Di samping itu, dia menambahkan bahwa di wilayah Selat Karimata, kecepatan angin masih mengalami penguatan, dan terdeteksi adanya aktivitas Cross-Equatorial Northerly Surge (CENS).
"Akibat dari beberapa faktor tersebut, proses pembentukan awan hujan di sejumlah wilayah Indonesia, terutama di bagian selatan, berlangsung lebih intensif dan dengan cakupan yang meluas, sehingga memicu terjadinya berbagai bencana hidrometeorologis dalam beberapa waktu terakhir," lanjut Nurma.
"Faktor penyebab ini juga berdampak pada suhu udara yang terasa lebih dingin beberapa waktu belakangan," tutupnya.
Hujan Deras Sepekan ke Depan
BMKG memperkirakan bahwa dalam waktu sepekan ke depan, sebagian wilayah Indonesia berpotensi mengalami hujan dengan intensitas tinggi atau lebat.
"Secara umum, dalam sepekan kedepan potensi hujan masih cukup tinggi di sebagian besar wilayah Indonesia," ungkap Nurma.

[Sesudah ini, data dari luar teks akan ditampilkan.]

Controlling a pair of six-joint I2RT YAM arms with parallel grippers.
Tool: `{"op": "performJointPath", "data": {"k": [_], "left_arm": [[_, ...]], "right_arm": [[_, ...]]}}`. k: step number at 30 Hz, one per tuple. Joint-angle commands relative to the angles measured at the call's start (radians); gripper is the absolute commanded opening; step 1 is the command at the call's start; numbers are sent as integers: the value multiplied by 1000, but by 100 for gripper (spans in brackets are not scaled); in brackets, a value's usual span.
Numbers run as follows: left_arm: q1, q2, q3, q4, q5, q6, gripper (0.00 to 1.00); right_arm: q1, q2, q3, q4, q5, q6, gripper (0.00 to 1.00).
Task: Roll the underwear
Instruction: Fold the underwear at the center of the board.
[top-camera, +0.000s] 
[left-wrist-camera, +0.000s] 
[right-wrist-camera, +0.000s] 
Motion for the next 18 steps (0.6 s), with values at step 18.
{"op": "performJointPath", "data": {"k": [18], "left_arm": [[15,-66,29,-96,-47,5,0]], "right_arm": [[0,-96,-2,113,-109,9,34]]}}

Ia juga menambahkan bahwa beberapa daerah yang harus waspada terhadap peningkatan potensi hujan dengan intensitas sedang hingga lebat meliputi Banten, Jawa Barat, Jawa Tengah, Jawa Timur, Nusa Tenggara Barat, Nusa Tenggara Timur, Kalimantan Tengah, Sulawesi Selatan, Papua Pegunungan, dan Papua Selatan.

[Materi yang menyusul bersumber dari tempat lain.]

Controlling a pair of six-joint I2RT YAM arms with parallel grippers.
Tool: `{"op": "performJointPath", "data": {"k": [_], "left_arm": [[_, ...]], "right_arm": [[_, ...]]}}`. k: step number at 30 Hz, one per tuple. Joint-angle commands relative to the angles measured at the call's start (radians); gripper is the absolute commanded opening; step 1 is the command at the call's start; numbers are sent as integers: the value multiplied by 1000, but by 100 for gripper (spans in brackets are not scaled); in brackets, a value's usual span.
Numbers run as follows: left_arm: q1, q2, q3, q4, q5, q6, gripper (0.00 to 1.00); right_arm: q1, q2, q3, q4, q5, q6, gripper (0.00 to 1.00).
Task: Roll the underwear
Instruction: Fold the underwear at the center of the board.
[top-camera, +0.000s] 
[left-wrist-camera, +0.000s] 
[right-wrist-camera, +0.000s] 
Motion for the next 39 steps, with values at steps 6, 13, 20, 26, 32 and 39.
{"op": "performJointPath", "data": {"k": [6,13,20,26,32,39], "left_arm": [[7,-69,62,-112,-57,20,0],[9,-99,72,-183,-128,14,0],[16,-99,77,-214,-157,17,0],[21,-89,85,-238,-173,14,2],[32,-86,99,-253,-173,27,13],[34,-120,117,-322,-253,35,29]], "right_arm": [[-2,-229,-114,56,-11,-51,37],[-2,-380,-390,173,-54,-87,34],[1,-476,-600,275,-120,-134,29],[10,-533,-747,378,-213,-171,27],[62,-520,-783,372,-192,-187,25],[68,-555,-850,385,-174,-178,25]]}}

Bagi wilayah Jabodetabek, seperti Jakarta, Bogor, Depok, Tangerang, dan Bekasi, potensi hujan dengan intensitas lebat bahkan sangat lebat akan meningkat pada tanggal 7 Februari 2026.
Wilayah yang berisiko tinggi termasuk Kota Tangerang Selatan, Kabupaten Tangerang, Kota Jakarta Barat, Kota Jakarta Timur, Kota Jakarta Selatan, Kepulauan Seribu, dan Kabupaten Bogor.
Nurma juga mengingatkan bahwa curah hujan tinggi dapat menyebabkan bencana hidrometeorologi seperti banjir, longsor, dan gelombang tinggi, sehingga masyarakat perlu tetap waspada, terutama di daerah yang rawan bencana.
"Potensi bencana hidrometeorologi seperti banjir, longsor, dan gelombang tinggi yang tetap perlu diwaspadai," jelasnya.
Ia juga mengimbau kepada masyarakat agar selalu memantau informasi cuaca dan peringatan dini dari instansi resmi seperti BMKG untuk meningkatkan kesiapsiagaan menghadapi potensi bencana.
"Masyarakat disarankan untuk rutin memantau informasi cuaca dan peringatan dini dari instansi resmi serta meningkatkan kesiapsiagaan, khususnya di wilayah yang historisnya rawan banjir, longsor, maupun gelombang tinggi," tutupnya.